Es fácil constatar que los albaneses entre 18 y 30 años son casi todos políglotas. Tanto el inglés, como el italiano, el francés o el griego se usan sin reparos en el comercio local. En los cementerios, las tumbas católicas, ortodoxas y musulmanas son adornadas con flores sin distinción; y si se juzga por elementos como la comida o la vestimenta, es difícil creer que el Islam es la religión del 65% de la población. En lo cotidiano, la laicidad es lo que impera. La influencia de las culturas griega, italiana y turca, sugiere que quizás estemos ante el “el eslabón perdido” entre Oriente y Occidente?

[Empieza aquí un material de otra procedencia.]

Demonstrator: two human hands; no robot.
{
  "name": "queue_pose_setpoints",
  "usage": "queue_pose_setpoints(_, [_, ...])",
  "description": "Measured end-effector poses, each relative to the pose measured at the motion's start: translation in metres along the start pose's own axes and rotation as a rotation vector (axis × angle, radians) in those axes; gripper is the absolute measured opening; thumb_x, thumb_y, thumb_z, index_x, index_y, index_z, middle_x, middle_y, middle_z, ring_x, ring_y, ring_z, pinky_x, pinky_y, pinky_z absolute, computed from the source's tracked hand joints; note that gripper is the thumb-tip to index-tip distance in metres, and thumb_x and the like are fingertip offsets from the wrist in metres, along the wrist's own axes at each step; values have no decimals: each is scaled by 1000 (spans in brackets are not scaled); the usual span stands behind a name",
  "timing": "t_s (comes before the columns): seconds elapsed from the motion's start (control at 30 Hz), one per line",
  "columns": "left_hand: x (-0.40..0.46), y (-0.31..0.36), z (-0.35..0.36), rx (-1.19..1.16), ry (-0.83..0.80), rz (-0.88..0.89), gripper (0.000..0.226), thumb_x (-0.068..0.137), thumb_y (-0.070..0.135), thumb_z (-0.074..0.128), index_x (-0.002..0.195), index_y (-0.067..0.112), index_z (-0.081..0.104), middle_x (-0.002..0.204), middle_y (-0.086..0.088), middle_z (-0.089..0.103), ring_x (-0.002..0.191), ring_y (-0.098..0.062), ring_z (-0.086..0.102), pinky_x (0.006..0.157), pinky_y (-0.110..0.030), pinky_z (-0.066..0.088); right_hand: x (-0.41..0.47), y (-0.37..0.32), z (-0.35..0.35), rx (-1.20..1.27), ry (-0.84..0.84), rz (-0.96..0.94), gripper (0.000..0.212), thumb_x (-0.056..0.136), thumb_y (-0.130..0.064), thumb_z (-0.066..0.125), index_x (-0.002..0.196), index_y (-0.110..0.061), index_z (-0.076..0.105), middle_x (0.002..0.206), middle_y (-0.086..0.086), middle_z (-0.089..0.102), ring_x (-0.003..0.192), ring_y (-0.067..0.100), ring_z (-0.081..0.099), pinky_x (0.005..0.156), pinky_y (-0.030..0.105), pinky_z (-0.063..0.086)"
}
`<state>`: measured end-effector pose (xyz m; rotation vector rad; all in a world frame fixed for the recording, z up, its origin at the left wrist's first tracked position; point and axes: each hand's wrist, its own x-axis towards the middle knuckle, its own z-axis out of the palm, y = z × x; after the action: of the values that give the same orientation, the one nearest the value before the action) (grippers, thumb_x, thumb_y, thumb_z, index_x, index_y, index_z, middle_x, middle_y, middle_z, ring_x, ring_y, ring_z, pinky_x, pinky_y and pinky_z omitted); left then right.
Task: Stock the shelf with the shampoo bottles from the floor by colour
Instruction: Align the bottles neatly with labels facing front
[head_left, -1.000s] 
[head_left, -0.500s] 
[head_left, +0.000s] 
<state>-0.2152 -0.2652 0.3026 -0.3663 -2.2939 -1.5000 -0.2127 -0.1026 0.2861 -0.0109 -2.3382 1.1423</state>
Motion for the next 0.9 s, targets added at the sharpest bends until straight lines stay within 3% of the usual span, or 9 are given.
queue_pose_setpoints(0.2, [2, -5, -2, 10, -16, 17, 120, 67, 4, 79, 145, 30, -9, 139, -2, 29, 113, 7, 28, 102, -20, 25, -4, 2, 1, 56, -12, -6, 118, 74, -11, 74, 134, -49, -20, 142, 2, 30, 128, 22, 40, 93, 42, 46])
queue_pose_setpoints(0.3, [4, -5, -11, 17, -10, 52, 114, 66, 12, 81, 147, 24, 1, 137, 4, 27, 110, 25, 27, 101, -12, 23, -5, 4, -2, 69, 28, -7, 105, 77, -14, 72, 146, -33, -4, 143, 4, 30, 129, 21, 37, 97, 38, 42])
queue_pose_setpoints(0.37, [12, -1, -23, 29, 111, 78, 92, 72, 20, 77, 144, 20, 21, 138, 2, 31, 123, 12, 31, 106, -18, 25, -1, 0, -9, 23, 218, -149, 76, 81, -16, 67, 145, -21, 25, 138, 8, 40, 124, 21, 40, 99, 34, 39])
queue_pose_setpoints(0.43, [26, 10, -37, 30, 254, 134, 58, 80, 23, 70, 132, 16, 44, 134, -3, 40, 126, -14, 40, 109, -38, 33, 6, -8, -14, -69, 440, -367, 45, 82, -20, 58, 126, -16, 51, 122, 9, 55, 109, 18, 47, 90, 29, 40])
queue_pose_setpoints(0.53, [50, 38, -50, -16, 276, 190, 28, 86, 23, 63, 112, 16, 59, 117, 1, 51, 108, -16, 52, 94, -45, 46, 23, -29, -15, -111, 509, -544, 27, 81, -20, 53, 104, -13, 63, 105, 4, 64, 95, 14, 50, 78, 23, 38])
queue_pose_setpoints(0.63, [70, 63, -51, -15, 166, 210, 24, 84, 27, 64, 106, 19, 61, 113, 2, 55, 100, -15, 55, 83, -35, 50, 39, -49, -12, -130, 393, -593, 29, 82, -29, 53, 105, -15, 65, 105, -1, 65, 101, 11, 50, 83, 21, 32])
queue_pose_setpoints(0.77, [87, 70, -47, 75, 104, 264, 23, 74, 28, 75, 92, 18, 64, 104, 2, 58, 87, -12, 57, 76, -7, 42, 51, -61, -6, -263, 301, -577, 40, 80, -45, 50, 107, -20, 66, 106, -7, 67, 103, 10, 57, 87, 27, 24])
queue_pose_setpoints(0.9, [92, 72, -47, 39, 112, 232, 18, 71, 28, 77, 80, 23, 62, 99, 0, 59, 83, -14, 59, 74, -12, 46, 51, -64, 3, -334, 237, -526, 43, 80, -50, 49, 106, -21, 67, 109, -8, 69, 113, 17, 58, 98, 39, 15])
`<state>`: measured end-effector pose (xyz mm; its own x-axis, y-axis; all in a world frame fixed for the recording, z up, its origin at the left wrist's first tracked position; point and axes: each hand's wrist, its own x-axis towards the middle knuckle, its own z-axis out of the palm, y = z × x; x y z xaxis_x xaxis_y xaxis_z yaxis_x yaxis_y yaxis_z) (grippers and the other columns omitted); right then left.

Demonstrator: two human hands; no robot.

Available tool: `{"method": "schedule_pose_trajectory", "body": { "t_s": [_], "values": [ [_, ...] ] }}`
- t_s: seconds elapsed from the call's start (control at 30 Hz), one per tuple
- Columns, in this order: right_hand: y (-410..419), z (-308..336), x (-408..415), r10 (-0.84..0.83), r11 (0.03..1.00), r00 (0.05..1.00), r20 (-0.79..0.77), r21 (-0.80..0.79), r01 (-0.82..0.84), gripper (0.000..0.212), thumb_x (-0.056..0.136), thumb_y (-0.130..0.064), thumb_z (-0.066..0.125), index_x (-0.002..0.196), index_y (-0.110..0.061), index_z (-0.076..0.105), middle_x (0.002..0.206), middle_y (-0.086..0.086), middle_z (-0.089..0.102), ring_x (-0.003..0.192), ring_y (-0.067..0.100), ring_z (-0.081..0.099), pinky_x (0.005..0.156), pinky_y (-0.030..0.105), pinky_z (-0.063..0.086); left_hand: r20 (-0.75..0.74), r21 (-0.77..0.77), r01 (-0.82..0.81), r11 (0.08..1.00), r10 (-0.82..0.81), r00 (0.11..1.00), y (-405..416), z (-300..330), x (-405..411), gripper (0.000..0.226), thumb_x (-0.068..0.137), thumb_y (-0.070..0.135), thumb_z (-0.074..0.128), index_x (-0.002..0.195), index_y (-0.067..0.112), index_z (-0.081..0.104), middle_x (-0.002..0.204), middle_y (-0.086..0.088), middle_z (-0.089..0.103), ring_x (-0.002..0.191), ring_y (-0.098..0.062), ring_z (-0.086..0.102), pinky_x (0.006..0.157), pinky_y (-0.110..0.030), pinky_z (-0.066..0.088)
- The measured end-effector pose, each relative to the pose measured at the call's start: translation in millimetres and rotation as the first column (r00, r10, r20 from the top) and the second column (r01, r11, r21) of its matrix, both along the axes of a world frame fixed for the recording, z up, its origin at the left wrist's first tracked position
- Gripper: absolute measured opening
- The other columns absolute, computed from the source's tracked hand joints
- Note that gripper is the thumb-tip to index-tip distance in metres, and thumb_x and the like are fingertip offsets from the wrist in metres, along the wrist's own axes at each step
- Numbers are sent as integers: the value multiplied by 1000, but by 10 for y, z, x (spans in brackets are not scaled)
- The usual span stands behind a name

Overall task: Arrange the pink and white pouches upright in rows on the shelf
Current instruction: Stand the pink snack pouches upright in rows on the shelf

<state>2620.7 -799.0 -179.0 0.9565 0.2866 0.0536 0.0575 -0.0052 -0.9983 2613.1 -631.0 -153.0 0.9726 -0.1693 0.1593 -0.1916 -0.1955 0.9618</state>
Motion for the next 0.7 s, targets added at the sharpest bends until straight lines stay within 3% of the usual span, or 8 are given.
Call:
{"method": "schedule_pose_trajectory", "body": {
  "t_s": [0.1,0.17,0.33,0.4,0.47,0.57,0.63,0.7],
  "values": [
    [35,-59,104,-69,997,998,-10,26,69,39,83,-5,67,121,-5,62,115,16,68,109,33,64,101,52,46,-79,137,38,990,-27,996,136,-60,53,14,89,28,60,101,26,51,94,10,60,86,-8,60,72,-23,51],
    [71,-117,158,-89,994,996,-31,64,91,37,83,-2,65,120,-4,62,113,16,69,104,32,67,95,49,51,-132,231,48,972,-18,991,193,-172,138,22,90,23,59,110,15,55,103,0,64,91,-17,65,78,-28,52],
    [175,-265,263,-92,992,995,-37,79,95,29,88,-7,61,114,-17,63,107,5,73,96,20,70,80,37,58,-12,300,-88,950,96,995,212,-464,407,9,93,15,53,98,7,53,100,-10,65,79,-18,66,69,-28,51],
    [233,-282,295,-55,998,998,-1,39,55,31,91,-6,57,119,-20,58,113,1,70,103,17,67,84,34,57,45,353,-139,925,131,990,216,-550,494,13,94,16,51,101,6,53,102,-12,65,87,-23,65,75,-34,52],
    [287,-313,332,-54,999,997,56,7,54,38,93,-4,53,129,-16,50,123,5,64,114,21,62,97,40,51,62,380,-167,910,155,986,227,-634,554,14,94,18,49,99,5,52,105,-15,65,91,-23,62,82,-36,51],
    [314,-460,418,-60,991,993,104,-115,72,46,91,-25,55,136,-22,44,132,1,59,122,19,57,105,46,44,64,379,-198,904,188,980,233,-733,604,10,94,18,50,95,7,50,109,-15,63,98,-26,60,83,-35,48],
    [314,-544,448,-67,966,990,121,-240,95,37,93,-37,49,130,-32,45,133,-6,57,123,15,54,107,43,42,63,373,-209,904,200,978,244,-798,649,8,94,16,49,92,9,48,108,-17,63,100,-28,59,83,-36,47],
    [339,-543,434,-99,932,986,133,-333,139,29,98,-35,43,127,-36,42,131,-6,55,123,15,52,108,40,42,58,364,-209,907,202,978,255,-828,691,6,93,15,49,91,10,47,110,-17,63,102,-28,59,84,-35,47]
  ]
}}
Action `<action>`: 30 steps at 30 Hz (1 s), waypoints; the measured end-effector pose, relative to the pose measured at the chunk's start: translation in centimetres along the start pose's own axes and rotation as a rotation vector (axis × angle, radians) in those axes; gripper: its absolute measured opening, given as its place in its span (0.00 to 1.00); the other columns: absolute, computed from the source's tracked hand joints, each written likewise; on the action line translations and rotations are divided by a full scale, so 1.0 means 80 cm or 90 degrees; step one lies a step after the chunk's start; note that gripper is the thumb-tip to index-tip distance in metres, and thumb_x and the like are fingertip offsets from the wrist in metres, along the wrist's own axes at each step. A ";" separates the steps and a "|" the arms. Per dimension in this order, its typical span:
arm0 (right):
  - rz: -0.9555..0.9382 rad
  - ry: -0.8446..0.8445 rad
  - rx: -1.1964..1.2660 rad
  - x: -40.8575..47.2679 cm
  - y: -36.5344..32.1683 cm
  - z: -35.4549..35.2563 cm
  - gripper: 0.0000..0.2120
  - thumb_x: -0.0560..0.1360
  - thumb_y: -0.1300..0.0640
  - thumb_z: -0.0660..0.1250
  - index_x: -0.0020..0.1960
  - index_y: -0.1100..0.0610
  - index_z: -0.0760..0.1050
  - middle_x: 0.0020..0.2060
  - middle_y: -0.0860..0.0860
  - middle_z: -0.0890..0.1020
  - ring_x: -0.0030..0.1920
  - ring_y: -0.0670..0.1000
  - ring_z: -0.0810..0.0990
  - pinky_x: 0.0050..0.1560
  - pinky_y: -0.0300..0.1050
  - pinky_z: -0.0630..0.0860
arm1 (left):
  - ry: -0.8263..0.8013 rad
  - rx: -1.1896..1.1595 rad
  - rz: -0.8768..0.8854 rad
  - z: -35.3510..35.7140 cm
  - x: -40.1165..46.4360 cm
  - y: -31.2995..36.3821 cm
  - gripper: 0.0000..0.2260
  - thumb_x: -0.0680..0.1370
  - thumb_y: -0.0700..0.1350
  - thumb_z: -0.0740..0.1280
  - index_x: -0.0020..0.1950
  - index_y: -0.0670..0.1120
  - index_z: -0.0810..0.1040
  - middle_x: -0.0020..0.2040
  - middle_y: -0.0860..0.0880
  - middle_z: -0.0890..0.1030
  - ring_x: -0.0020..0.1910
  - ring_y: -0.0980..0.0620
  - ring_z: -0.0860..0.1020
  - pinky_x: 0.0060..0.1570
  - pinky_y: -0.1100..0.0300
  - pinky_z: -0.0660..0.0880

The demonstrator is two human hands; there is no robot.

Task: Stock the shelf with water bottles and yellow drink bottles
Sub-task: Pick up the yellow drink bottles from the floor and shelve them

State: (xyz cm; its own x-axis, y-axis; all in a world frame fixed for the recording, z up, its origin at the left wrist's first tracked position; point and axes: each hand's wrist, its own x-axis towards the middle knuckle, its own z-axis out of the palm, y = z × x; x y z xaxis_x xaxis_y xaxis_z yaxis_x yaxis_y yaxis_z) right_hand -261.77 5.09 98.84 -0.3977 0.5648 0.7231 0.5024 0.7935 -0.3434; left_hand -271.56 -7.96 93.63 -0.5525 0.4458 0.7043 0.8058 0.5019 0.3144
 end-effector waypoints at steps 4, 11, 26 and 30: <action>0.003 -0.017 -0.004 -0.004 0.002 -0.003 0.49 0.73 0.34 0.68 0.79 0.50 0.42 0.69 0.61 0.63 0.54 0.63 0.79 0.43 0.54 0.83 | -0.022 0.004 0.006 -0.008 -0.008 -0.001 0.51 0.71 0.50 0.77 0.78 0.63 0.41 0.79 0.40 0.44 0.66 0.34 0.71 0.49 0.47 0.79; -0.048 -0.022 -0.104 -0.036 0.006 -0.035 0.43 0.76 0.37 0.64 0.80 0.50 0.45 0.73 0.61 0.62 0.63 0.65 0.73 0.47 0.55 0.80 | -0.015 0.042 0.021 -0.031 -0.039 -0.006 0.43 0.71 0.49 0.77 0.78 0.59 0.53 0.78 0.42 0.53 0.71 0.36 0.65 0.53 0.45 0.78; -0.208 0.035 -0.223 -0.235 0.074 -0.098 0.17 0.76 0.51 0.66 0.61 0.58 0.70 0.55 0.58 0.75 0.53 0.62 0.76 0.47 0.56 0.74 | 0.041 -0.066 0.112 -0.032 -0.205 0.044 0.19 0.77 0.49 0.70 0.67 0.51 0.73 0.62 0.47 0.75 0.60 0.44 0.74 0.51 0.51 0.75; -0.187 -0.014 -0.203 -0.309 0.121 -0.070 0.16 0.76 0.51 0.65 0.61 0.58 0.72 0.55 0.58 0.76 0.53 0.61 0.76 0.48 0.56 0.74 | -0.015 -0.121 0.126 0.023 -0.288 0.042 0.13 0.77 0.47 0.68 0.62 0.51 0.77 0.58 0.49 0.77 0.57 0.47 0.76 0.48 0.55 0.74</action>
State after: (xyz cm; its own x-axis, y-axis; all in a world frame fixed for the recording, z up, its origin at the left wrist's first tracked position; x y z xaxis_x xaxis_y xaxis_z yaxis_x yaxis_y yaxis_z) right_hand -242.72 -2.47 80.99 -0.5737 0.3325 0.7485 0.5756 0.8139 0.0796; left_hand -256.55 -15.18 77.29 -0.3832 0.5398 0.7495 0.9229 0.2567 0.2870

Asumir riesgos para el desarrollo permanente

Illi Pango, Ministro de Turismo, Cultura, Juventud y Deportes de Albania, se muestra convencido de que la integración europea pasa por el turismo: “Nuestra ambición es acoger un millón de turistas al año, para una población autóctona de cuatro millones de habitantes. La ayuda aportada por Europa, dentro de lo establecido por el programa INTEREGG III nos ha permitido crear un conjunto turístico coherente y homogéneo. Nuestro país tiene más de 470 kilómetros de costas preservadas, pero también enclaves culturales de primer orden. El parque nacional de Butrint y el santuario de Apolonia, creado en el año 588 a.C., han visto triplicada su frecuencia de visitas en cinco años”.

Berat, la “ciudad de las 1.000 ventanas”, o Tepelene, con su fuente de aguas gaseosas alquilada en su día por Lord Byron, o Gjirokaster, declarada patrimonio mundial por la UNESCO, figuran también en los programas de los touroperadores europeos. Sin embargo, queda aun afianzar este desarrollo si se pretende acceder al exclusivo club de destinos de ensueño de la costa mediterránea: todavía es el segundo país más pobre de Europa, sólo por detrás de Moldavia. Deberá conciliar la adopción de riesgos económicos con la regulación de mercados públicos y un desarrollo permanente y estable. “Una verdadera cuadratura del círculo” que no escapa a Shpetim Gjika, Alcalde de Vlore, una de las principales villas costeras de Albania. “La prioridad está en definir qué tipo de turismo deseamos desarrollar, para aplicar una estrategia adaptable y evitar los errores posteriores”, señala.

“Vlore representa en sí una experiencia piloto, ya que hemos invertido masivamente en el turismo como factor de desarrollo. Un tercio del presupuesto municipal, es decir, más de 2,2 millones de euros, han sido invertidos en turismo. Si queremos atraer no ya a un 30% de turistas extranjeros, sino un 70%, en cambio no lo vamos a hacer a costa de generar un turismo-basura o un turismo que pueda ser dañino para los habitantes de acá.”